The task
Each line of the material below is to be checked for "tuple"; the number of matching lines is the only output expected.

Material for this task

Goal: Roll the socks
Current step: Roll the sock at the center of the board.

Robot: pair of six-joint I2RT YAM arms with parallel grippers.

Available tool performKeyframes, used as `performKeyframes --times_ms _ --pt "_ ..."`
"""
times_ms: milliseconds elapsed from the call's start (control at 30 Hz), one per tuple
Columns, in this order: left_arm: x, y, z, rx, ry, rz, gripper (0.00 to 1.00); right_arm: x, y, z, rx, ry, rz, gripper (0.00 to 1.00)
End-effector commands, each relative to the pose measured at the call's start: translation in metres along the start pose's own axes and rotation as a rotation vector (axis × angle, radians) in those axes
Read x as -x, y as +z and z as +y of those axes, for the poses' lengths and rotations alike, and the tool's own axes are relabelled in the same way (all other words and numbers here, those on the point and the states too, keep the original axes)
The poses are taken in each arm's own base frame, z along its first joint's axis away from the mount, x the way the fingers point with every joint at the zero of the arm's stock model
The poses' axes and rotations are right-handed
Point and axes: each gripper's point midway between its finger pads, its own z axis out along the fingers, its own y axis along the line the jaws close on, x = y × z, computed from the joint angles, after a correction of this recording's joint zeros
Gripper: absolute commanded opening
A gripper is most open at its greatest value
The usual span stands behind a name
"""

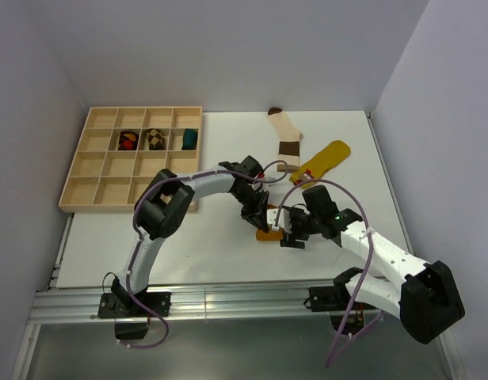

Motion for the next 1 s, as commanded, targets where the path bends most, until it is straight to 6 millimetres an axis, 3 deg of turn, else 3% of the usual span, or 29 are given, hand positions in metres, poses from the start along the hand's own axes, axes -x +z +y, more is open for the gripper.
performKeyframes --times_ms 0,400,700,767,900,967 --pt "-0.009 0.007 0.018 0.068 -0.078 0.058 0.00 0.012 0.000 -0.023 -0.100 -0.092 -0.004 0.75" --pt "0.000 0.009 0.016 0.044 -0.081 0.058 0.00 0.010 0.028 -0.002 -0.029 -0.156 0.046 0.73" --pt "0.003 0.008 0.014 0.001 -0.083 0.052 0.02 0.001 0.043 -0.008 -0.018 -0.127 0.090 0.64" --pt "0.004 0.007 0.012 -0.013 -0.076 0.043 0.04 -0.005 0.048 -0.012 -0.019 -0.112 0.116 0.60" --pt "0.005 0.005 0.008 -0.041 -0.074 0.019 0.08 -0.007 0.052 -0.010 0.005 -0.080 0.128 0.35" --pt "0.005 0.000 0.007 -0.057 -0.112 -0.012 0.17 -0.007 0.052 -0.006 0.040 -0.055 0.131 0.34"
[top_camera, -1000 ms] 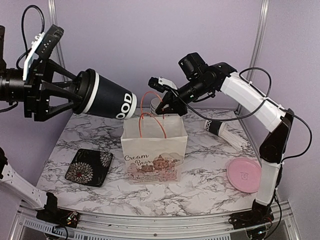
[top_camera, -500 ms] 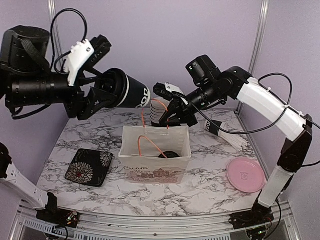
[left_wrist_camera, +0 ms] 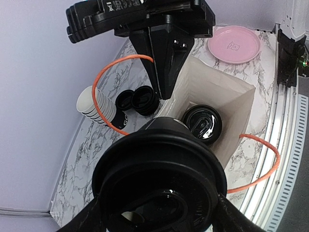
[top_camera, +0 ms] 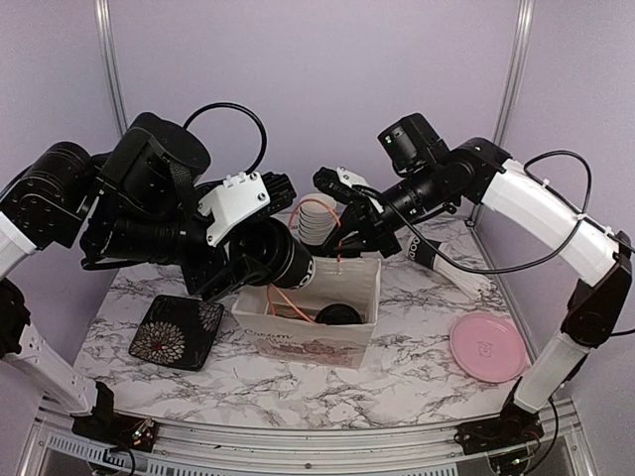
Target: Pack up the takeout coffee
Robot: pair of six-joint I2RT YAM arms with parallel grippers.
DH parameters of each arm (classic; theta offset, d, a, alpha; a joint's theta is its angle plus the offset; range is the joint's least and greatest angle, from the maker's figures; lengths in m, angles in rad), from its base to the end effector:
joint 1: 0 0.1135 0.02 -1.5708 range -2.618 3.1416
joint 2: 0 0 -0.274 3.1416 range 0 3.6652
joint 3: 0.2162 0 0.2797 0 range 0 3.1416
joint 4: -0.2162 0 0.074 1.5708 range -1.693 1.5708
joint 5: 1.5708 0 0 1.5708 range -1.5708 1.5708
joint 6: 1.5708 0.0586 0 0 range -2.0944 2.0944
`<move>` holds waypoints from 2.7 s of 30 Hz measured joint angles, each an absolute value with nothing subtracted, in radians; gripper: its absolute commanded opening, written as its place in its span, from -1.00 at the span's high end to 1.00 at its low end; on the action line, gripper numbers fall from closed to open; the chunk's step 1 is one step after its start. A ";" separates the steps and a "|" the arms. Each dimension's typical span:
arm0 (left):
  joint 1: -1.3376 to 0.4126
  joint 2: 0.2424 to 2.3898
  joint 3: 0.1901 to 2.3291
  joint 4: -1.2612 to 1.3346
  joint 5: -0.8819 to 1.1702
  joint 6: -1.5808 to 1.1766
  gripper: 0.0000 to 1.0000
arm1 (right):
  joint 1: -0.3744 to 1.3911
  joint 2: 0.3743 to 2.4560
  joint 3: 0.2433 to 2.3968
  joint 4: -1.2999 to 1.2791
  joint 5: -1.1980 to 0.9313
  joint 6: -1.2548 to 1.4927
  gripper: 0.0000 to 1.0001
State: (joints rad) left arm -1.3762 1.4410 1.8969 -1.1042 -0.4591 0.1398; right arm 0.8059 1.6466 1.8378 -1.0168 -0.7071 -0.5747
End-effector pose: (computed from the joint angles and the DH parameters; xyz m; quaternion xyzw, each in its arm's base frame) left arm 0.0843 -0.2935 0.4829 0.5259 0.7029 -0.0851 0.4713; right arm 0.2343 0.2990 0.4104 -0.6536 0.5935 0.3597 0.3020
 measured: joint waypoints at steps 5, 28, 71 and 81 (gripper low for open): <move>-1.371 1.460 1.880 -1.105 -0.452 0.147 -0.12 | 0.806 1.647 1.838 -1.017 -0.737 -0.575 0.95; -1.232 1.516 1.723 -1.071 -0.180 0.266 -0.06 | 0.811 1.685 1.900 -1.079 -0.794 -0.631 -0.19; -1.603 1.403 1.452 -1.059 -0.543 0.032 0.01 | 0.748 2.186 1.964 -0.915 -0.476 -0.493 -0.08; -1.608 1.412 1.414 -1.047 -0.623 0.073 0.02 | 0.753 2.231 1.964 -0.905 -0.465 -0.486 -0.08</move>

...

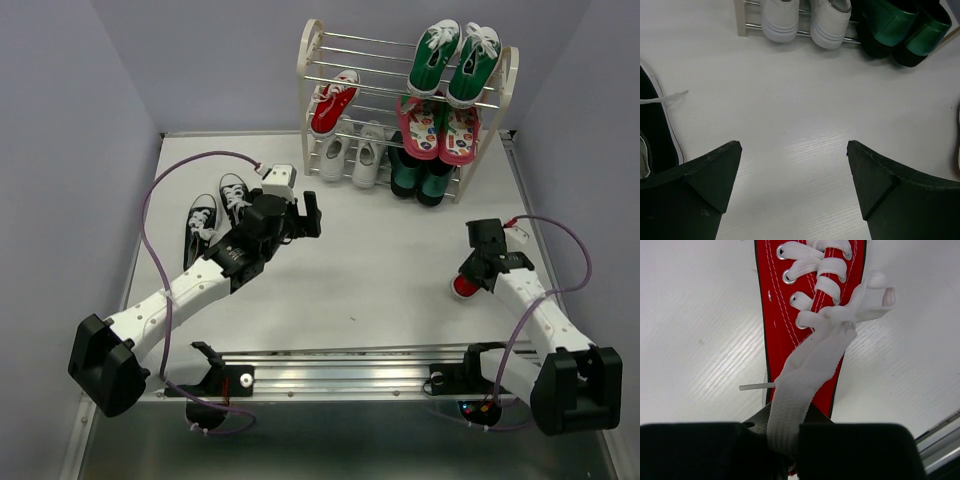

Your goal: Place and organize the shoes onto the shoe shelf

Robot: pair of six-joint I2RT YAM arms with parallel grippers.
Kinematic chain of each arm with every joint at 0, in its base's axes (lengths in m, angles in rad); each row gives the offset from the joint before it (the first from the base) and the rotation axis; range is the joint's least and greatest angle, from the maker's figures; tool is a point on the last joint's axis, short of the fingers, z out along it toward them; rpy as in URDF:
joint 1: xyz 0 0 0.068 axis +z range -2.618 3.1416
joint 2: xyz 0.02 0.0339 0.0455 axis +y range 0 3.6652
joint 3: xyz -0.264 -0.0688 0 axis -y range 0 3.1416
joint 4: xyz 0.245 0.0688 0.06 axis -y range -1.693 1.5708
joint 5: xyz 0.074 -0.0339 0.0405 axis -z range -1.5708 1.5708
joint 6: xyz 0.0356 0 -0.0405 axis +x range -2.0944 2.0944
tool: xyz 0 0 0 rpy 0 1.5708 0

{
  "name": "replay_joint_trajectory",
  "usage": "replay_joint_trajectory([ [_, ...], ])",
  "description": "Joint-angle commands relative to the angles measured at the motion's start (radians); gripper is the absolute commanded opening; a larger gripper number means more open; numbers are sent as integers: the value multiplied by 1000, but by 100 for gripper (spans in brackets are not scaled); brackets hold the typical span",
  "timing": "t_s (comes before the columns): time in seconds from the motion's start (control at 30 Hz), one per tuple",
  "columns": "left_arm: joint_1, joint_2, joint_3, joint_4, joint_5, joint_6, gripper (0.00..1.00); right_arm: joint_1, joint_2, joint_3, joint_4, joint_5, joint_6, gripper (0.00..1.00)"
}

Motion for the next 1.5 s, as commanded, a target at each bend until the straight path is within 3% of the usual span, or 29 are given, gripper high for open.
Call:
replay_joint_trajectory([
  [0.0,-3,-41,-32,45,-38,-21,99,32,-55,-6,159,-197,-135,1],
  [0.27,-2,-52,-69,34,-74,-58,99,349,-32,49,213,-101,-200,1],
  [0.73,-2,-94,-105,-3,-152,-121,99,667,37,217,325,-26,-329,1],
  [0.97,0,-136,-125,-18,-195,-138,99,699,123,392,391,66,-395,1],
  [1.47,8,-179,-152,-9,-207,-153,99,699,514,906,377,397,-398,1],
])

Result of this exercise
2